Mom called last night asking if I would bring wine. I declined. She said she'd bought herself a bottle and had run out. How she got by all her supervision and got that done is beyond me. I checked her bank account on line and detected no activity, but she could have written a check that did not go through yet.
In the world of "old memory" my mother is a capable woman who loves a glass of wine when she gets home. She does not fall down, spill, or stumble. I know that when I am old and demented I will demand that the young folks trot along and make me a vodka martini, rocks, three garlic stuffed olives, a little dirty. I am learning not to expect new learning to "stick."

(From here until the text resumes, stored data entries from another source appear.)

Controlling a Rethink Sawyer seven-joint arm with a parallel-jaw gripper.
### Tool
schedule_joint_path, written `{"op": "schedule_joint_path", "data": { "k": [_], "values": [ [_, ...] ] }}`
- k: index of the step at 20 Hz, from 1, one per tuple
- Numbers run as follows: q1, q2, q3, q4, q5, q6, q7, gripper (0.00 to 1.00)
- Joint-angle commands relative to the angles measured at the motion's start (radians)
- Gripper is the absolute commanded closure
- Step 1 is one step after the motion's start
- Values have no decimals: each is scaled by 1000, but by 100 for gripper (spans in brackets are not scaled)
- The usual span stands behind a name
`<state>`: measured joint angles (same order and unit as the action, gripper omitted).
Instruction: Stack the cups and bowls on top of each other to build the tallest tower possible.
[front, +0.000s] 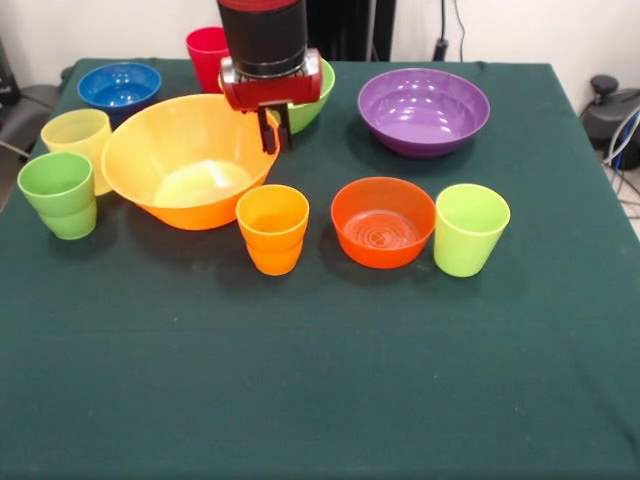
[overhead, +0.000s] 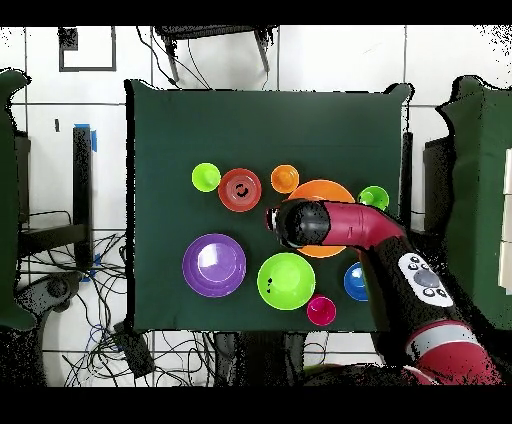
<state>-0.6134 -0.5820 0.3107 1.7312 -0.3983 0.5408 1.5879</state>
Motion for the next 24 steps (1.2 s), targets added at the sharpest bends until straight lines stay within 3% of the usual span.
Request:
{"op": "schedule_joint_path", "data": {
  "k": [1,24],
  "values": [
    [19,-75,58,69,-26,76,-45,100],
    [64,-271,74,113,100,287,7,100]
  ]
}}
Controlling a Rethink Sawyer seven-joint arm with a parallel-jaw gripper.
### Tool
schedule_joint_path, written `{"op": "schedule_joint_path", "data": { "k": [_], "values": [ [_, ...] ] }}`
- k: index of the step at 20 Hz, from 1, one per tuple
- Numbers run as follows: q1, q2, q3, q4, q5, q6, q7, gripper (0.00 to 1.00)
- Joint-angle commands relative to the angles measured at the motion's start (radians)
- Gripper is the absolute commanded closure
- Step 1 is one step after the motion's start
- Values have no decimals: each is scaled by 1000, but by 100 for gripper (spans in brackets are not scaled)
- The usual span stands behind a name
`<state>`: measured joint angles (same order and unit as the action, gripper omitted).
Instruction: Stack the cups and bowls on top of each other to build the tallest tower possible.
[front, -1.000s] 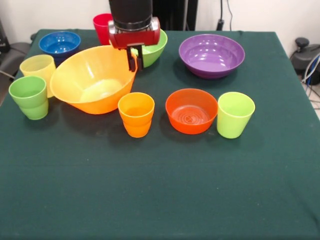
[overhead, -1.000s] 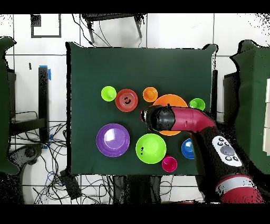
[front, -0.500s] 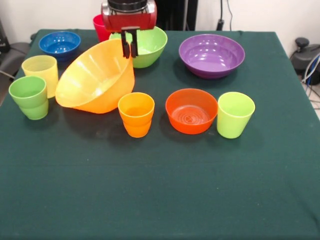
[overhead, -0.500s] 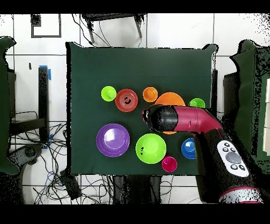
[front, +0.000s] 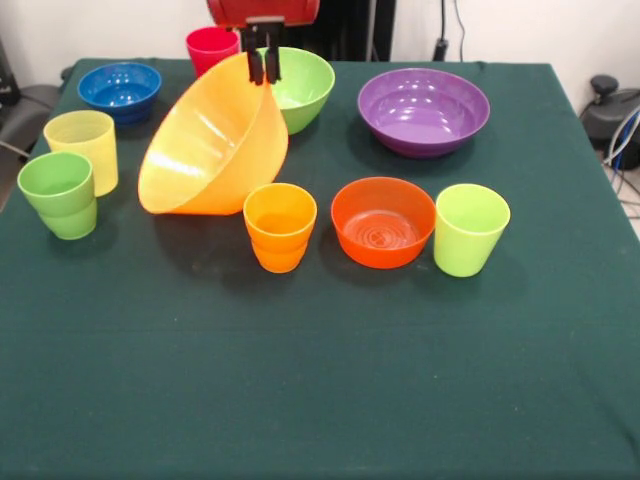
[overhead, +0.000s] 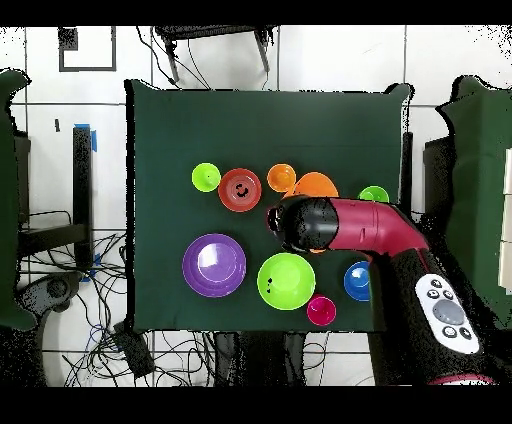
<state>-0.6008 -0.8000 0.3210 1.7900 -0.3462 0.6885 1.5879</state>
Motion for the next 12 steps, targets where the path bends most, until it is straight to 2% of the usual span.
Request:
{"op": "schedule_joint_path", "data": {
  "k": [1,12],
  "values": [
    [58,-61,62,54,57,151,14,100],
    [105,-120,31,70,109,200,57,100]
  ]
}}
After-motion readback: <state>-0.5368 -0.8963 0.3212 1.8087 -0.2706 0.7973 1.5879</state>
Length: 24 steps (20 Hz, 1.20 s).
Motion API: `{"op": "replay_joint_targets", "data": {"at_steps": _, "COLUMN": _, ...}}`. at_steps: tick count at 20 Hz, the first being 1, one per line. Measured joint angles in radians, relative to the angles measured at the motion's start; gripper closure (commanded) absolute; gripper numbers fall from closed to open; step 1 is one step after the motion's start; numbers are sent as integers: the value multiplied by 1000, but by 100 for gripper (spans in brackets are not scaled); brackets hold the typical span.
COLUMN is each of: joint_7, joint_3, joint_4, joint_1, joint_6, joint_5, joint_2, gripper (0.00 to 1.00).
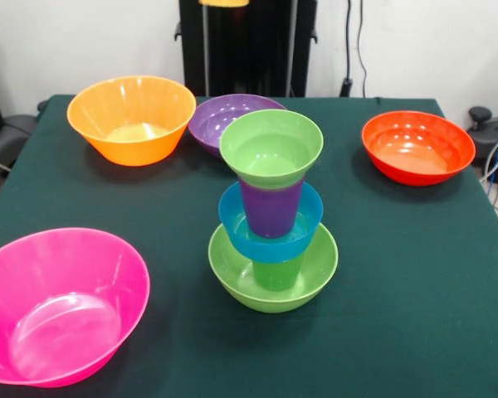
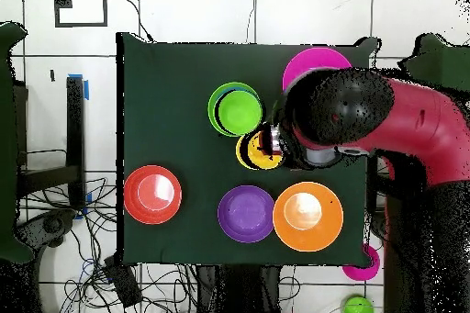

Diana was writing about her mother, who wants a DNR note in her file the majority of the time and occasionally wants to be revived. My mother planned suicide for a while, I think. She never intended to let her Alzheirmer's Disease go this far. But each new day brought something else she wanted to do, and her sense of time diminished, as did her appreciation of her own decline.
Mom wants to be revived if something happens to her. The other day she announced that she plans to live to be 102.
My mother wants to sit in a sunny room, with the New York Times, sipping wine, with one of her cats on her lap. She would like to go to Kansas and see her friends. She'd like to go to England with us, next time we go, and see those daffodils.
Optimism and dementia go hand in hand.